"[N]ine out of ten Californians believed the principle applied because Tarasoff was the law where they practiced. In contrast, less than one out of five in other locations believed Tarasoff, or a ruling like it, applied where they practiced. Most respondents seem to have a fairly good understanding of the jurisdictional issue, but a majority of them nonetheless believed themselves legally bound by Tarasoff. This inconsistency resulted from the belief that the Tarasoff ruling applied to their professions. One-half of the non-Californians thought Tarasoff applied to their professions. From a purely legal point of view this cannot be, because the California Supreme Court's authority is limited to lawsuits brought in California. The court has jurisdictional authority to establish rules governing cases brought before it, but it has no formal power to make rules which positively regulate professional practice everywhere. In the formal sense, then, the belief that the Tarasoff principle applies to professionals everywhere is incorrect.

Therapists may not have much interest in or understanding of such formalities. Rather, they may want to know what is likely to happen to them if they are sued in a local court. Few lawyers, however, would feel comfortable providing blanket assurances to therapists that a given court would not follow Tarasoff when the case has been neither officially adopted nor rejected outside California. Perhaps the most accurate description of the decision is that it is potentially the law everywhere. This uncertainty is disturbing to therapists seeking guidance. That non-California therapists are evenly divided on the question of whether they are legally bound by the Tarasoff decision probably reflects this general uncertainty.

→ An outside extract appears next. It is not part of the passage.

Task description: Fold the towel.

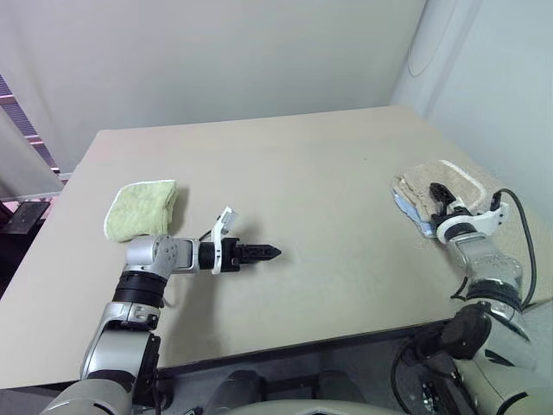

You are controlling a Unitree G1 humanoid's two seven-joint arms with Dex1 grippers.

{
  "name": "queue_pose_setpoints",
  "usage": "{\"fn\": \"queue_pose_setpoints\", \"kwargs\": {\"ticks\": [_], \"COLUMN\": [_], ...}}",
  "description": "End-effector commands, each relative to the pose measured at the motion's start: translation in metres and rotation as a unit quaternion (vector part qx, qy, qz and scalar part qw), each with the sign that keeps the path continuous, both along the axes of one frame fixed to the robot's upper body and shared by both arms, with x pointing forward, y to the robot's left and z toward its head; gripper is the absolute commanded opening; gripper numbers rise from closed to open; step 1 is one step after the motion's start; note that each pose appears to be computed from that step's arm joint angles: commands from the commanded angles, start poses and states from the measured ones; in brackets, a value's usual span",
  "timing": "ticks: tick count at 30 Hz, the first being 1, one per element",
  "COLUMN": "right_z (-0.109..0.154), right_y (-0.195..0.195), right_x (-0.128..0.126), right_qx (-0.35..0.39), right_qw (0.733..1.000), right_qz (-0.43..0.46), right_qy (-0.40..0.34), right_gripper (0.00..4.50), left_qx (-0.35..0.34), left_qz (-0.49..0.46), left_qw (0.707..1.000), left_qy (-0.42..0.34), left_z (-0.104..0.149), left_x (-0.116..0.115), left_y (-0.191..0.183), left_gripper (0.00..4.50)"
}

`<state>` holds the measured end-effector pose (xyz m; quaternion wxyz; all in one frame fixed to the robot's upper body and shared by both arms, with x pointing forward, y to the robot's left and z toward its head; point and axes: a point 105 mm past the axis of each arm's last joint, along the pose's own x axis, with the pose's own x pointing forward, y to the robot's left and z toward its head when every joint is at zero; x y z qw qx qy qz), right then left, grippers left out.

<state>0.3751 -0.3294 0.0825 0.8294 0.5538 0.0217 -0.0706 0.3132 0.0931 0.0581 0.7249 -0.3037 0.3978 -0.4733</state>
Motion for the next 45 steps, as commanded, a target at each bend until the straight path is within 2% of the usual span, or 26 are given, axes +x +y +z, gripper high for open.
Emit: {"fn": "queue_pose_setpoints", "kwargs": {"ticks": [1, 5, 7, 10, 12, 14, 16, 20, 22, 24, 27, 29, 32, 38, 41, 43, 45], "right_z": [0.031, 0.046, 0.051, 0.057, 0.055, 0.051, 0.057, 0.044, 0.044, 0.046, 0.049, 0.057, 0.069, 0.071, 0.075, 0.077, 0.07], "right_y": [0.007, 0.016, 0.029, 0.056, 0.079, 0.097, 0.101, 0.125, 0.131, 0.132, 0.136, 0.145, 0.156, 0.167, 0.167, 0.168, 0.164], "right_x": [-0.009, -0.031, -0.047, -0.073, -0.09, -0.101, -0.105, -0.113, -0.115, -0.111, -0.103, -0.103, -0.102, -0.107, -0.107, -0.11, -0.108], "right_qx": [0.012, 0.031, 0.019, -0.035, -0.108, -0.186, -0.261, -0.407, -0.467, -0.521, -0.557, -0.546, -0.516, -0.494, -0.472, -0.46, -0.477], "right_qw": [0.999, 0.996, 0.993, 0.983, 0.966, 0.941, 0.918, 0.821, 0.768, 0.726, 0.695, 0.691, 0.699, 0.68, 0.69, 0.689, 0.68], "right_qz": [0.015, 0.024, 0.057, 0.134, 0.206, 0.265, 0.273, 0.384, 0.419, 0.423, 0.418, 0.426, 0.427, 0.466, 0.477, 0.489, 0.493], "right_qy": [-0.051, -0.086, -0.099, -0.116, -0.112, -0.098, -0.122, -0.113, -0.131, -0.152, -0.176, -0.208, -0.25, -0.277, -0.272, -0.274, -0.258], "right_gripper": [4.45, 4.45, 4.45, 4.45, 4.45, 4.45, 4.45, 4.45, 4.45, 4.45, 4.45, 4.45, 3.8, 1.64, 0.55, 0.55, 0.55], "left_qx": [-0.009, -0.009, -0.004, -0.001, 0.006, 0.007, 0.027, 0.022, 0.016, 0.02, 0.01, 0.006, 0.016, 0.038, 0.04, 0.04, 0.044], "left_qz": [-0.001, -0.01, -0.018, -0.023, -0.055, -0.069, -0.084, -0.077, -0.076, -0.082, -0.077, -0.064, -0.055, -0.044, -0.048, -0.051, -0.062], "left_qw": [1.0, 0.999, 0.995, 0.985, 0.973, 0.966, 0.954, 0.927, 0.915, 0.9, 0.889, 0.886, 0.881, 0.875, 0.878, 0.878, 0.878], "left_qy": [-0.021, -0.037, -0.097, -0.169, -0.223, -0.25, -0.288, -0.367, -0.396, -0.427, -0.451, -0.459, -0.47, -0.481, -0.475, -0.474, -0.472], "left_z": [0.012, 0.015, 0.021, 0.03, 0.037, 0.044, 0.047, 0.066, 0.074, 0.079, 0.086, 0.09, 0.09, 0.089, 0.088, 0.088, 0.085], "left_x": [0.006, 0.008, 0.01, 0.011, 0.004, 0.001, -0.001, -0.001, -0.001, -0.004, -0.007, -0.007, -0.007, -0.006, -0.01, -0.012, -0.015], "left_y": [0.0, -0.001, -0.001, 0.004, 0.011, 0.015, 0.021, 0.028, 0.03, 0.031, 0.038, 0.046, 0.057, 0.069, 0.073, 0.074, 0.074], "left_gripper": [4.5, 4.5, 4.5, 4.5, 4.5, 4.5, 4.5, 4.5, 4.5, 4.5, 4.5, 4.5, 4.5, 4.5, 4.5, 4.5, 4.5]}}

Another feature ... merits attention: the degree to which therapists agree that the Tarasoff principle applies to them as a matter of personal and professional ethics. With the exception of California psychiatrists, at least 60% of each group considers responsibility to potential victims to be a professional ethical obligation, and at least three out of four of each group consider it to be a matter of personal ethics.

These figures certainly cast considerable doubt on the amici's argument that Tarasoff offends professional ethical mandates. However, the amicus brief criticized the duty to warn, whereas [the] respondents only endorsed the broader principle that a therapist has ethical responsibilities to protect potential victims. Nonetheless, the data certainly contradict the assertion that therapists must only concern themselves with the welfare of their patients and not with that of society at large. Moreover, since warning appears to be a primary technique for protecting potential victims, the endorsement of the general principle arguably represents an implicit endorsement of the narrower proposition that warning is ethically acceptable behavior. At the very least, [the] data suggest that the arguments that Tarasoff required deviation from ethical standards were considerably overstated. Alternatively, the pre-Tarasoff ethical standards had so tentative a hold over our respondents that within five years of the decision they have been swept aside in favor of a new ethical vision consistent with Tarasoff." [Daniel J. Givelbe, William J. Bowers and Carolyn L. Blitch, "Tarasoff, Myth And Reality: an Empirical Study of Private Law in Action," 1984 Wis. L. Rev. 443, 473-476].